Talent and heart are not just the preserve of Olympic athletes. Those with skills and drive can get to the top of the social media chain as well, improving the access to information and level of participation for everyone else. Indeed, the success of the CityCaucus site itself is an example of this -- 82,000 hits a day and counting. Nicely done.

A few months back, I was interviewing one of Vancouver's premier social media marketers for a BC Business article which touched on social media for the Olympics. My source noted that the Olympics is arguably one of the few organizations that would not necessarily benefit significantly from social media, in that it requires no extra boost of publicity or attention -- if anything, it has a surplus of demand, and not enough supply of media liaisons to adequately respond to all media queries.

But it is already clear, even before the Olympics have officially begun, that social media has benefited the games in terms of promoting participation of those who might otherwise feel left out or at best, ambivalent about the games.

In my own case, as a guy with no tickets to any venues and not much real interest in sports generally, I've definitely been able to connect to these games more through social media.

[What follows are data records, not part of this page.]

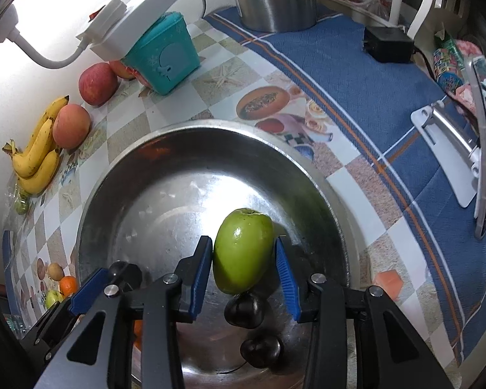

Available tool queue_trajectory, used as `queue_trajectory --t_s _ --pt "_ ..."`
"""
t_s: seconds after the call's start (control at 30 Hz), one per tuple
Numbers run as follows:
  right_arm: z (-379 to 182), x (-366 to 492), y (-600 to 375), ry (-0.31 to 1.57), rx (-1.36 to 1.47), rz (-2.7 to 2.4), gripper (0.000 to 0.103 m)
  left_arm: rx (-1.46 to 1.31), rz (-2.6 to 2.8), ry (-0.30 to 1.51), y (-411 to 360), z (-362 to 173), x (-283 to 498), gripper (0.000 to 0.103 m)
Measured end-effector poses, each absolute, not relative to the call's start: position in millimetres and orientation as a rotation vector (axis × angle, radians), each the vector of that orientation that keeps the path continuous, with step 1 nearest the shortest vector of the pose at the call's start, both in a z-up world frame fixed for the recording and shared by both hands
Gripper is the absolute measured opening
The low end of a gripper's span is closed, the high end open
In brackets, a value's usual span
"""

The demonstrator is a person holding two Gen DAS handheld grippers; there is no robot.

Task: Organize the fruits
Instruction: 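Open the left tool releasing the plum while the right tool releases the pear into the bowl, then withdraw both open tools from the bowl toward the remaining fruit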

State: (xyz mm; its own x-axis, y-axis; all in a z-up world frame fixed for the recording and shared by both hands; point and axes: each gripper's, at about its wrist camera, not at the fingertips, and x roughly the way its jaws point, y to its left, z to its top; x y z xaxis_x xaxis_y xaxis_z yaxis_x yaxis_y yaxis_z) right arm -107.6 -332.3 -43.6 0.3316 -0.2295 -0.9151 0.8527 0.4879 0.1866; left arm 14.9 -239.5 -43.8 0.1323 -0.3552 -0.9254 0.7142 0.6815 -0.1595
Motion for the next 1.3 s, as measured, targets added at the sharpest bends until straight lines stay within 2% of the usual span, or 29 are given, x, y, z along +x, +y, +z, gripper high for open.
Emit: queue_trajectory --t_s 0.57,1.3 --pt "2 -117 -327 0.909 0.686 -0.825 0.043 0.322 -0.782 1.167 -219 -3 21 0.048" --pt "6 -102 -304 0.952 0.628 -0.758 0.043 0.127 -0.577 1.275 -151 -6 66 0.048"
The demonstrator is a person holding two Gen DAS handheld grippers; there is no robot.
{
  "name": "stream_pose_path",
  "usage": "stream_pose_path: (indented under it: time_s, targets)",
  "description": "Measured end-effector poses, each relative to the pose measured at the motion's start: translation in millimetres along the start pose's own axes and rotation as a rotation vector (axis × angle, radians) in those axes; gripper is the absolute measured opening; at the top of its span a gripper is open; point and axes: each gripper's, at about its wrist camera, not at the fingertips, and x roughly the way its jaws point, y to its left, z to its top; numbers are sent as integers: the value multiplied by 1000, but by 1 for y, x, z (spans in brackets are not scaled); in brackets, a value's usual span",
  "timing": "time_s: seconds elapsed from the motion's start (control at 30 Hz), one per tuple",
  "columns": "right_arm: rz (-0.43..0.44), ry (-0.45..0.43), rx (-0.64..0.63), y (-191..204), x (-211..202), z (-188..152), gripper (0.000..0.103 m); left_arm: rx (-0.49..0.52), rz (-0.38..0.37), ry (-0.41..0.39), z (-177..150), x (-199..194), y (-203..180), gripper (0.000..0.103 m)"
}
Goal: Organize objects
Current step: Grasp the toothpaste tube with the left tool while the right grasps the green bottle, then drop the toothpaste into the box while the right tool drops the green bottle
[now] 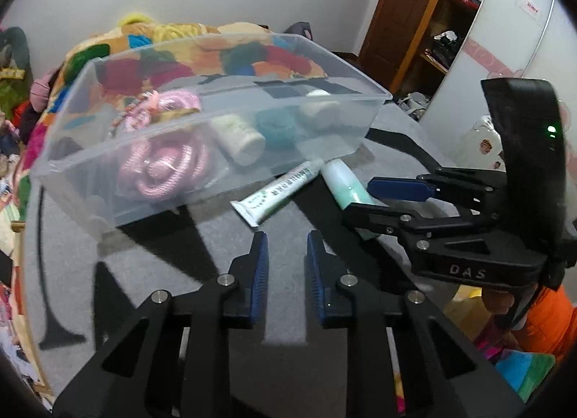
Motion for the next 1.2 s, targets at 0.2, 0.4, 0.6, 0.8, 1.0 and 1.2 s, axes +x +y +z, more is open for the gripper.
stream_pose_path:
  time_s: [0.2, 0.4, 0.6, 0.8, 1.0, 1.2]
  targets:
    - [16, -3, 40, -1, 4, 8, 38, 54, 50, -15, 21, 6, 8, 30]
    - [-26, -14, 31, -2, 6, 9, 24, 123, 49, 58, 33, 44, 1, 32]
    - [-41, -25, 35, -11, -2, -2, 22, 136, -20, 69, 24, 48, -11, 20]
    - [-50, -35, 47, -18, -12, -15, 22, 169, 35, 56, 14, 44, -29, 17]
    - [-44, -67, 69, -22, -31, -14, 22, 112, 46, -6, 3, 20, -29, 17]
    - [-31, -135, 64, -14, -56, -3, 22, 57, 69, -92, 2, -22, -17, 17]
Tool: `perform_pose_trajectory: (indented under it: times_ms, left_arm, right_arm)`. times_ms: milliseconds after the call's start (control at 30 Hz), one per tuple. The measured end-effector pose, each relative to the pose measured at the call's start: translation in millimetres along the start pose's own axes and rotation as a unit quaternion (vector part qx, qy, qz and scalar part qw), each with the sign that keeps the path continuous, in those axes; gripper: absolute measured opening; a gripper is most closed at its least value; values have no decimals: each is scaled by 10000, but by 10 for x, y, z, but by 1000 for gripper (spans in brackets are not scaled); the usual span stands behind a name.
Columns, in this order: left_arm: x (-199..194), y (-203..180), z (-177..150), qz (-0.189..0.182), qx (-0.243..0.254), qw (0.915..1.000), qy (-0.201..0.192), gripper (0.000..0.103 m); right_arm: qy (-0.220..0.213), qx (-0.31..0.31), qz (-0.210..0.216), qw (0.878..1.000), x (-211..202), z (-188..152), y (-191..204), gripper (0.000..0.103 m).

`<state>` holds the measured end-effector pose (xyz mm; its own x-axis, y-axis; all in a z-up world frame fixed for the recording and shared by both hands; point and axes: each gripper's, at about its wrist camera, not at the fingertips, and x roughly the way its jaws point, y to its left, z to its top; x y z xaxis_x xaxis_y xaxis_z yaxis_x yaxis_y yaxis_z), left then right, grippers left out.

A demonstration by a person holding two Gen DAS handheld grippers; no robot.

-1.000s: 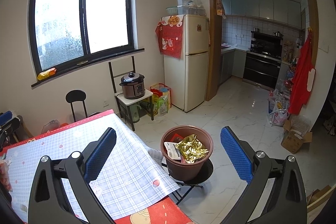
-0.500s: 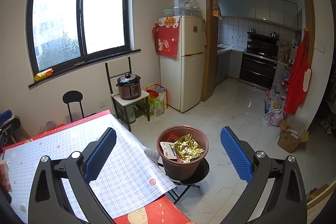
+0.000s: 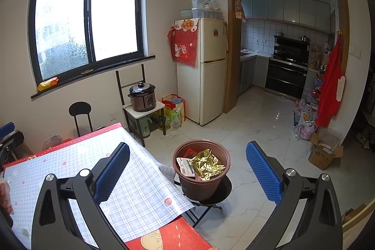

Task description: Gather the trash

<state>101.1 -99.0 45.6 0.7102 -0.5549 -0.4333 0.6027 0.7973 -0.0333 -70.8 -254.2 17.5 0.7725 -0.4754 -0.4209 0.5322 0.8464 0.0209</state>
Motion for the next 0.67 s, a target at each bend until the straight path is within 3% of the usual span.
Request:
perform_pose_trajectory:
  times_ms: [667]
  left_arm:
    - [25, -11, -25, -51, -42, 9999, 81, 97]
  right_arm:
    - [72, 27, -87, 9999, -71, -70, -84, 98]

I have read blogs about free Olympics-related events that I do plan to attend and am definitely much more aware of how the Olympics impacts Vancouver as a result of timely Tweets. I've been inspired by videos depicting our athletes to actually learn more about our participants. Undoubtedly, social media has helped develop my own sense of participation in this event, even if I am still observing at a bit of a distance, and to appreciate the energy and enthusiasm of others who are participating more directly.

Just a note, the CTV video is on youtube on the CTVolympics channel - http://www.youtube.com/user/CTVOlympics#p/a/f/1/Xpu3qmVYABU

That being said, I agree with your comments, and I sincerely hope CTV basically pays the guy for the rights to the video!

Thanks for finding CTV on YouTube! I did search, but didn't fund their video.